La PPBPED revient à la charge après avoir obtenu l’aval de la force policière pour la tenue de leur manifestation le 29 septembre prochain. Jayen Chellum compte saisir la Cour suprême pour contester les conditions imposées par la police.

Jayen Chellum, porte-parole de la plateforme, décrie l’approche des forces de l’ordre envers les organisations. La plateforme avait fait une demande pour qu’elle puisse organiser son rallye depuis Ébène en passant par la rue Vandermesch, Beau-Bassin et Port-Louis, pour finir au Champ de Mars. Une deuxième équipe allait débuter de Pamplemousses pour les rejoindre au Champ de Mars. Mais la police les a uniquement autorisés à emprunter l’autoroute pour terminer leur marche au Bulk Sugar Terminal.

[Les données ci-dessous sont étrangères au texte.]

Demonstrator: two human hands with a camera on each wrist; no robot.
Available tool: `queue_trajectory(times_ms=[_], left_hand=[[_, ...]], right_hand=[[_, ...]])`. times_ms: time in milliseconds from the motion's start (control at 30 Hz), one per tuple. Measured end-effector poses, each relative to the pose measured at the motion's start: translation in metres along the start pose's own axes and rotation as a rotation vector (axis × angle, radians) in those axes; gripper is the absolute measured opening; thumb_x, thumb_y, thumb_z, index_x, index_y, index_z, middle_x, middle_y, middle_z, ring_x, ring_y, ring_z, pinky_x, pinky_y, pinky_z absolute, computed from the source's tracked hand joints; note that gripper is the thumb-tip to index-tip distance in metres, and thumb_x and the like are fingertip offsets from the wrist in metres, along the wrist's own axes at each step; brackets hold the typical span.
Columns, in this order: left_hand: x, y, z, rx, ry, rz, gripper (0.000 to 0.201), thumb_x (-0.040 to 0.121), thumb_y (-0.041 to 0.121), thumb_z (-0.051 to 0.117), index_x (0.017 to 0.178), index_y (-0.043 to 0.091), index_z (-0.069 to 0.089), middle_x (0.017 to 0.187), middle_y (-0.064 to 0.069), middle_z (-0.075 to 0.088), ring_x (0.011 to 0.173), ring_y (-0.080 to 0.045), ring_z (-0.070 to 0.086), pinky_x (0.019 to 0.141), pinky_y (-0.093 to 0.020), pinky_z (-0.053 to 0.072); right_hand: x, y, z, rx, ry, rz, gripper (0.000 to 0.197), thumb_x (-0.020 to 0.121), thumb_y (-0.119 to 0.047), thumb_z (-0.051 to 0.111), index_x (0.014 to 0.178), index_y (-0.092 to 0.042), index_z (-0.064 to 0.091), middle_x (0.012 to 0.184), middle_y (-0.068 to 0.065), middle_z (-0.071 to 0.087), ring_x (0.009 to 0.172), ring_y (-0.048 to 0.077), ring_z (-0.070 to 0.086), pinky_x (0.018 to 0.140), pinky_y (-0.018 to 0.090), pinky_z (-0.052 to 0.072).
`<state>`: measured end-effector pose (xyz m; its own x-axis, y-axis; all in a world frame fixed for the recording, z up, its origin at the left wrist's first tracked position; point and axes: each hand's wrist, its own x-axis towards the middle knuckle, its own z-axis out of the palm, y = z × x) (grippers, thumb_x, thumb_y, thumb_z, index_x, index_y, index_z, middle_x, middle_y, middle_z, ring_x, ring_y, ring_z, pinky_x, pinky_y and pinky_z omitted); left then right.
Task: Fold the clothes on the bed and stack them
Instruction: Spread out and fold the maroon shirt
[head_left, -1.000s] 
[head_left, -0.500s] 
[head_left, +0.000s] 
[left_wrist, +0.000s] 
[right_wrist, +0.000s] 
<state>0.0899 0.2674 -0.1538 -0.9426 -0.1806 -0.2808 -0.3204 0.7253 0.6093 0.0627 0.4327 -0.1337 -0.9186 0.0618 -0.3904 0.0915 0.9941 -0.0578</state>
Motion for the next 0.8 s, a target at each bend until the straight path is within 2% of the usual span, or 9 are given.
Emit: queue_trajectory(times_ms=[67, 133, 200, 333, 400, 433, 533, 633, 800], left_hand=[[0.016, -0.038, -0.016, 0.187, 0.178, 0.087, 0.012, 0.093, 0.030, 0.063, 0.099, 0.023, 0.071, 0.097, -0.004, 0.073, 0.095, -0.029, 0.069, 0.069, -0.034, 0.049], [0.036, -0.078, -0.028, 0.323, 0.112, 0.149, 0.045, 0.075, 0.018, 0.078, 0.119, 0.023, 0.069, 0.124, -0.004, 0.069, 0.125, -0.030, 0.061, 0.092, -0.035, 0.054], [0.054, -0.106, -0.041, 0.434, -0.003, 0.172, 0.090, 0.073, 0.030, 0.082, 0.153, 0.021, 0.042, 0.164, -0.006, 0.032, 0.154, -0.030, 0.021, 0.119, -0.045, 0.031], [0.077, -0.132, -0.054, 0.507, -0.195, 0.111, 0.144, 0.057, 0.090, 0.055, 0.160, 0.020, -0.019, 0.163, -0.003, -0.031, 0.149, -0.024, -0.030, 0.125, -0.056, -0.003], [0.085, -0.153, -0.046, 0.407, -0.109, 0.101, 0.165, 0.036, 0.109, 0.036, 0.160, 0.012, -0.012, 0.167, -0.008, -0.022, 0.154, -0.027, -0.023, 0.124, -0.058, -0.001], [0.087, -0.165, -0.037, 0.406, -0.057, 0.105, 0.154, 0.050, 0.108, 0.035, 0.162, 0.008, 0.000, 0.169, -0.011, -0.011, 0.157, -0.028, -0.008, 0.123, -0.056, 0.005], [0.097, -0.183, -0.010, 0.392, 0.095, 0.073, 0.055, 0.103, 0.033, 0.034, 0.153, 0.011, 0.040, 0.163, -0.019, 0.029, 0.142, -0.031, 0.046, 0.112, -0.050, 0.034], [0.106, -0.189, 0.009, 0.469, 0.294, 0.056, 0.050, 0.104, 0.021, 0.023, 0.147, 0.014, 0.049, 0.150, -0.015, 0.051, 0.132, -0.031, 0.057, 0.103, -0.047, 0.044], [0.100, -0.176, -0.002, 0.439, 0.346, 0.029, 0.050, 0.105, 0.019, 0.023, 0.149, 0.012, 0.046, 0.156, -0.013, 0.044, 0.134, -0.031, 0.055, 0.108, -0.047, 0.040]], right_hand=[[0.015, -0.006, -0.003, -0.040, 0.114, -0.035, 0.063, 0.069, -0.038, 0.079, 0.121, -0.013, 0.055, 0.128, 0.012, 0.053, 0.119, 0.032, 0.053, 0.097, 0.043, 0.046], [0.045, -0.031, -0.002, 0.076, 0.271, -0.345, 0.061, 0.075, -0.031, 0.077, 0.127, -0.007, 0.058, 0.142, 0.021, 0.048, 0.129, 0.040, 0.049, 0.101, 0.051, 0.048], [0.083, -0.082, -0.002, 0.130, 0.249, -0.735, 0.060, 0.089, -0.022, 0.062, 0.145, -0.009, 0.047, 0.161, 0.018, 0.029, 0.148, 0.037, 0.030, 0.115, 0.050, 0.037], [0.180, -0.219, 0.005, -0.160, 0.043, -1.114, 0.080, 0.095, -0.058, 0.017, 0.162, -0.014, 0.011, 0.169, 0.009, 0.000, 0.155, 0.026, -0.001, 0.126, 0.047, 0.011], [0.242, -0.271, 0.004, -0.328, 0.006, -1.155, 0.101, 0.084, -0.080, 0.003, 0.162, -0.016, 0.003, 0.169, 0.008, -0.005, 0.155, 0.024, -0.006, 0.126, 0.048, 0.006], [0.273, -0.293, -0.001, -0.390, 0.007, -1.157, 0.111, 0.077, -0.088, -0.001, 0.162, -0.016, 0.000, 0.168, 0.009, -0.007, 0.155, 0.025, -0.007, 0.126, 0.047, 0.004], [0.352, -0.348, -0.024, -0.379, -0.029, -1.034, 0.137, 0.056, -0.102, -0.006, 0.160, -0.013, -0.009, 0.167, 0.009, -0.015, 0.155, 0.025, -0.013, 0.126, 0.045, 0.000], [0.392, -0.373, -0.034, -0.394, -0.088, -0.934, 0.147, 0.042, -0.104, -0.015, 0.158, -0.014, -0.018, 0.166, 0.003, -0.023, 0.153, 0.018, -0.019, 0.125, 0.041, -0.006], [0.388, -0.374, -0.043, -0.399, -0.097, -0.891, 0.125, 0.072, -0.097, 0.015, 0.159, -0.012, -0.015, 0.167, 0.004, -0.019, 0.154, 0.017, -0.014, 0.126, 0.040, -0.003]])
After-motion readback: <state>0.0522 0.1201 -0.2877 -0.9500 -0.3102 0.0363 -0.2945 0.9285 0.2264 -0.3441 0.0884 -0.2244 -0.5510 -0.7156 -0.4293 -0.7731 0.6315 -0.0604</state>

Jayen Chellum logera une injonction devant les juges en chambre pour demander à la cour de statuer si ces conditions sont justifiées.

Jayen Chellum estime que cette démarche de la police est « intentionnelle ». Il poursuit : « C’est ridicule. La police veut que nous tenions une manifestation là où il n’y aura personne pour nous écouter. Il faudra revoir ces conditions », dit-il.

D’où sa question : la police se sert-elle de la Public Gathering Act pour ne pas autoriser les manifestations de la plateforme ? En août, la Cour suprême avait tranché en faveur de la police, qui avait refusé de donner l’autorisation pour un “go-slow”. Rappelons que la PPBPED organise une série de manifestations dans sa lutte contre des « taxes abusives sur les prix des produits pétroliers ».